### [Exercise requirements]
Below are records to transcribe in full and unchanged; omit every picture.
:::::
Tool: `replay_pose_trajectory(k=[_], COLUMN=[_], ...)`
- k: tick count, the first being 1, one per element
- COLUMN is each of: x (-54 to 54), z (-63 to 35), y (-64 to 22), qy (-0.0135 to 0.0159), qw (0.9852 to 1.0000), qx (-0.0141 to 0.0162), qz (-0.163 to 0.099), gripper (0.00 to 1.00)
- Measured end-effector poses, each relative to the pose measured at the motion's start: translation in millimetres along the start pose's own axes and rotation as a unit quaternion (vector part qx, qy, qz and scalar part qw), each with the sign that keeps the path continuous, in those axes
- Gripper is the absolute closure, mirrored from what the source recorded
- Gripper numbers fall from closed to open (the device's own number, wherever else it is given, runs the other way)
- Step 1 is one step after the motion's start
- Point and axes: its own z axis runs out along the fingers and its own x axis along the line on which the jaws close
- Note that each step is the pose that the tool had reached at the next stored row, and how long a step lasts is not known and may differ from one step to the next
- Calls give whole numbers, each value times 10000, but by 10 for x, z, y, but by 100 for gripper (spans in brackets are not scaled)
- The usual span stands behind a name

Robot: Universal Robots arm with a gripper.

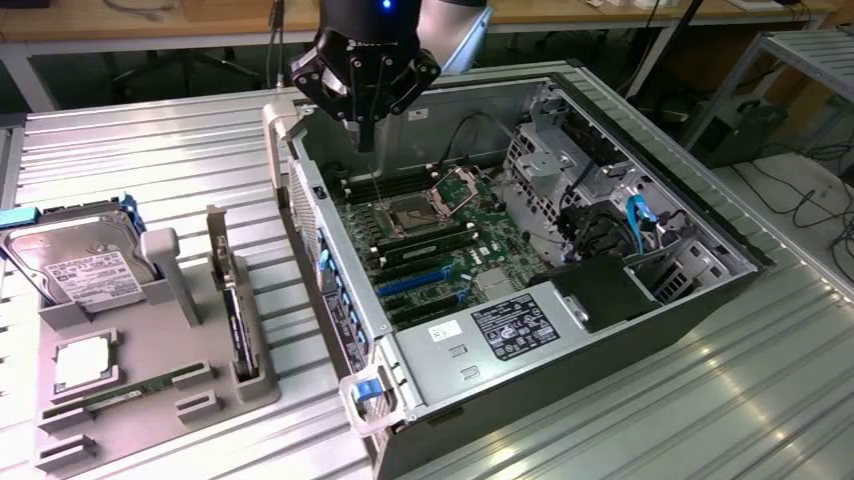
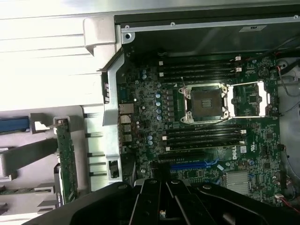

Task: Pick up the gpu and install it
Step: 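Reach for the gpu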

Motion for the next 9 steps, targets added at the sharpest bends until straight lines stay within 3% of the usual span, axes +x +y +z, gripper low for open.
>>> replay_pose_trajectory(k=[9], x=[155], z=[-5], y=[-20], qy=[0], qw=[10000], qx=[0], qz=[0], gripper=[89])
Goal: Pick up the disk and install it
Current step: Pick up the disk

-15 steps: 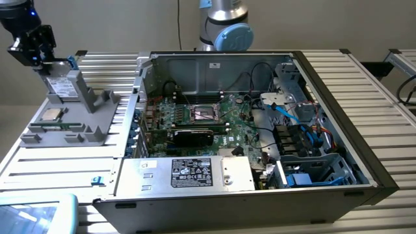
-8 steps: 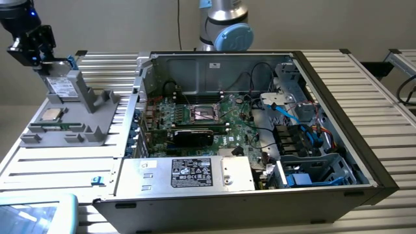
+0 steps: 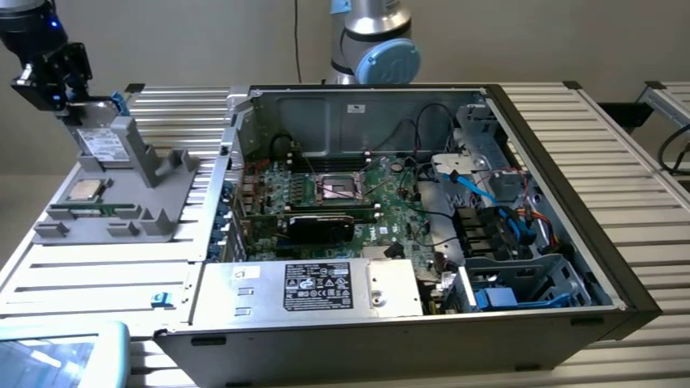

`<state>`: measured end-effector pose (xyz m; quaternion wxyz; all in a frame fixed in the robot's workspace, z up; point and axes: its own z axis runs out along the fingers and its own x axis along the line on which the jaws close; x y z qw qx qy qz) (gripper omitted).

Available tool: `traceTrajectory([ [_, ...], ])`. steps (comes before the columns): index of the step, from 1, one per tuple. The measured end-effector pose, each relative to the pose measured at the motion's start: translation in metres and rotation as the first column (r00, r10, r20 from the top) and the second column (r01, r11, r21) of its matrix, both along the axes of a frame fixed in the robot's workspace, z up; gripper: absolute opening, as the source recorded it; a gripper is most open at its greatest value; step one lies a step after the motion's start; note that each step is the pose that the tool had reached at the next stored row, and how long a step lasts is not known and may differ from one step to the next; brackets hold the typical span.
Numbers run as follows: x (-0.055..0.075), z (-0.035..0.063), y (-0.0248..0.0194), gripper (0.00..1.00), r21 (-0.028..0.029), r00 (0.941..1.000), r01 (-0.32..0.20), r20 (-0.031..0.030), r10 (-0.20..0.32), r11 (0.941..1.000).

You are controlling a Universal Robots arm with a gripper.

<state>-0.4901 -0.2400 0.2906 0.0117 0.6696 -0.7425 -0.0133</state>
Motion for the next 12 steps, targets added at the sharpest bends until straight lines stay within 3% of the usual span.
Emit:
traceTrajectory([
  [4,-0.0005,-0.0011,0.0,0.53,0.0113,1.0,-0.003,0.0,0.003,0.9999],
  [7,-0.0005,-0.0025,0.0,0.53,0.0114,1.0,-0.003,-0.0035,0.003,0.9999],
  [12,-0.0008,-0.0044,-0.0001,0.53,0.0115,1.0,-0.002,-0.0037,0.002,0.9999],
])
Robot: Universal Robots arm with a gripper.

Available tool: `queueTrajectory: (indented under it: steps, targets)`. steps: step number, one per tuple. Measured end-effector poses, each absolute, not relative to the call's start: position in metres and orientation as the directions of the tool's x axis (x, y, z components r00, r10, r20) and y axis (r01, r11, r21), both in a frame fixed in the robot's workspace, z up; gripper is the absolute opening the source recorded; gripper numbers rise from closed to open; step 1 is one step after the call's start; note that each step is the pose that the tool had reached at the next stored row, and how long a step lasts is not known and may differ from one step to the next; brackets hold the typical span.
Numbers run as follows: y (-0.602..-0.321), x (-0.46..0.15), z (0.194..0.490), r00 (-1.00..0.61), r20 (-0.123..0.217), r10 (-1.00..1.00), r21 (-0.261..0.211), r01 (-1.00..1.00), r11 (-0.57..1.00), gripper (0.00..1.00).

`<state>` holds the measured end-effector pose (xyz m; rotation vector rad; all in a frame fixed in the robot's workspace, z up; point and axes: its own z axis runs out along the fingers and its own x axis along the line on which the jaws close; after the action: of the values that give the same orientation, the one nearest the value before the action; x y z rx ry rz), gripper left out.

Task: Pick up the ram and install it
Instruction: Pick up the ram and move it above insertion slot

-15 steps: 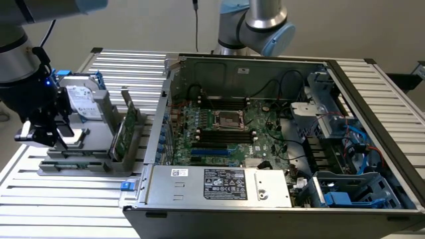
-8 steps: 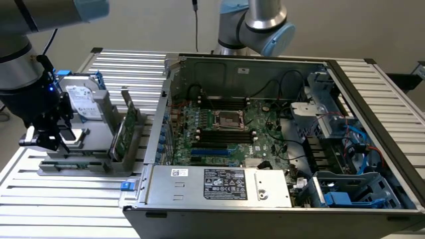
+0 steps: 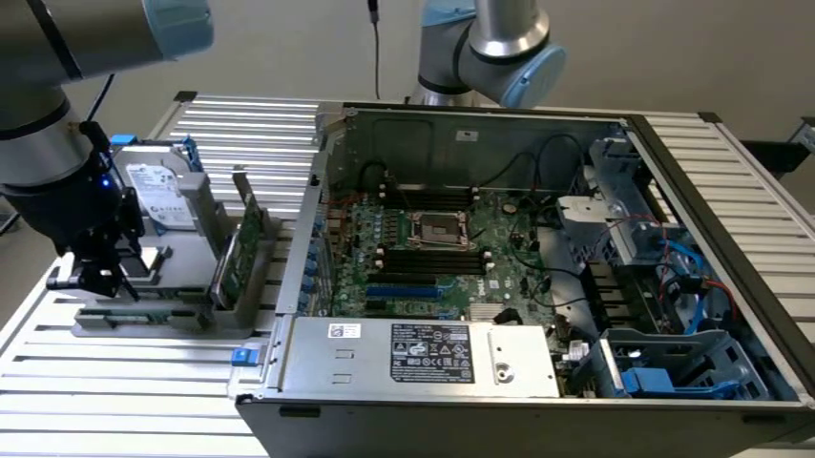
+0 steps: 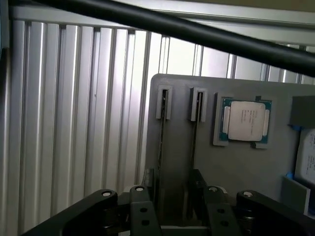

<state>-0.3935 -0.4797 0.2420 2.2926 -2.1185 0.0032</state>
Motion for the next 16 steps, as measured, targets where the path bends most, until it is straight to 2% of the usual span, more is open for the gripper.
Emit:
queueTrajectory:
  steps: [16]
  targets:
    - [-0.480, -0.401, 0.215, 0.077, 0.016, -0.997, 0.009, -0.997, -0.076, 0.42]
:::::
### [Result]
Tool: `replay_pose_trajectory(k=[_], COLUMN=[_], ...)`
- k: tick count, the first being 1, one per element
- COLUMN is each of: x (-54 to 54), z (-63 to 35), y (-64 to 22), qy (-0.0135 to 0.0159), qw (0.9852 to 1.0000), qx (-0.0141 to 0.0162), qz (-0.163 to 0.099), gripper (0.00 to 1.00)
- Measured end-effector poses, each relative to the pose measured at the motion's start: translation in millimetres along the start pose's own axes and rotation as a unit quaternion (vector part qx, qy, qz and scalar part qw), each with the sign that keeps the path continuous, in those axes
- Gripper is the absolute closure, mirrored from what the source recorded
- Gripper numbers fall from closed to open (the device's own number, wherever else it is given, runs the other way)
- Step 1 is one step after the motion's start
- Point and axes: its own z axis runs out along the fingers and its own x axis along the line on which the jaws close
- Note that each step is the pose that the tool had reached at the next stored row, and how long a step lasts is not known and may differ from one step to the next
- Calls give whole numbers, each value times 10000, but by 10 for x, z, y, but by 100 for gripper (spans in brackets are not scaled)
- The usual span stands behind a name

Robot: Universal Robots arm with a gripper.


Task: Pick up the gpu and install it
Step: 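Reach for the gpu
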
Motion for the next 9 steps, targets added at the sharpest bends until straight lines stay within 3% of the usual span, axes +x +y +z, gripper low for open.
>>> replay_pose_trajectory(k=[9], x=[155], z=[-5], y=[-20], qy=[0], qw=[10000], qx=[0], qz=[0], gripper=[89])
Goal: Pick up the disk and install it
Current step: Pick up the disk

-15 steps: 
-8 steps: 
+0 steps: 

`<state>`: measured end-effector pose (xyz m; quaternion wxyz; all in a frame fixed in the robot's workspace, z up; point and axes: its own z axis runs out along the fingers and its own x axis along the line on which the jaws close; x y z qw qx qy qz) (gripper omitted).

Available tool: `traceTrajectory([ [_, ...], ])`. steps (comes before the columns): index of the step, from 1, one per tuple. The measured end-effector pose, each relative to the pose measured at the motion's start: translation in metres and rotation as the first column (r00, r10, r20 from the top) and the second column (r01, r11, r21) of its matrix, both along the axes of a frame fixed in the robot's workspace, z up; gripper: absolute opening, as the source recorded it; a gripper is most open at its greatest value; step one lies a step after the motion's start; note that each step is the pose that the tool had reached at the next stored row, and how long a step lasts is not known and may differ from one step to the next; brackets hold the typical span.
Numbers run as follows: x (-0.055..0.075), z (-0.035..0.063), y (-0.0248..0.0194), gripper (0.00..1.00), r21 (-0.028..0.029), r00 (0.941..1.000), r01 (-0.32..0.20), r20 (-0.031..0.030), r10 (-0.20..0.32), r11 (0.941..1.000).

You are controlling a Universal Robots arm with a gripper.

<state>-0.4901 -0.2400 0.2906 0.0117 0.6696 -0.7425 -0.0133</state>
Motion for the next 12 steps, targets added at the sharpest bends until straight lines stay within 3% of the usual span.
Emit:
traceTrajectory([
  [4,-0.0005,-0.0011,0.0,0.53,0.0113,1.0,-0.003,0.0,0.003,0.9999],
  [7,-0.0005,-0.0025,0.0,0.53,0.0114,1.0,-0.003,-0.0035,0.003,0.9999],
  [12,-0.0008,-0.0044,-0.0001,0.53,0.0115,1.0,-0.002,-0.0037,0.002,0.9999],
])
Robot: Universal Robots arm with a gripper.

Available tool: `queueTrajectory: (indented under it: steps, targets)`. steps: step number, one per tuple. Measured end-effector poses, each absolute, not relative to the call's start: position in metres and orientation as the directions of the tool's x axis (x, y, z components r00, r10, r20) and y axis (r01, r11, r21), both in a frame fixed in the robot's workspace, z up; gripper is the absolute opening the source recorded; gripper numbers rise from closed to open; step 1 is one step after the call's start; note that each step is the pose that the tool had reached at the next stored row, and how long a step lasts is not known and may differ from one step to the next; brackets hold the typical span.
Numbers run as follows: y (-0.602..-0.321), x (-0.46..0.15), z (0.194..0.490), r00 (-1.00..0.61), r20 (-0.123..0.217), r10 (-1.00..1.00), r21 (-0.261..0.211), r01 (-1.00..1.00), r11 (-0.57..1.00), gripper (0.00..1.00).

`<state>` holds the measured end-effector pose (xyz m; rotation vector rad; all in a frame fixed in the robot's workspace, z up; point and axes: its own z axis runs out along the fingers and its own x axis along the line on which the jaws close; after the action: of the values that give the same orientation, the one nearest the value before the action; x y z rx ry rz), gripper left out.

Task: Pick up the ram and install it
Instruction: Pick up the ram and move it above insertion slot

-15 steps: 
-8 steps: 
+0 steps: 
+0 steps: 

<state>-0.3935 -0.4797 0.2420 2.2926 -2.1185 0.0032</state>
Motion for the next 16 steps, as measured, targets where the path bends most, until it is straight to 2% of the usual span, more is open for the gripper.
Emit:
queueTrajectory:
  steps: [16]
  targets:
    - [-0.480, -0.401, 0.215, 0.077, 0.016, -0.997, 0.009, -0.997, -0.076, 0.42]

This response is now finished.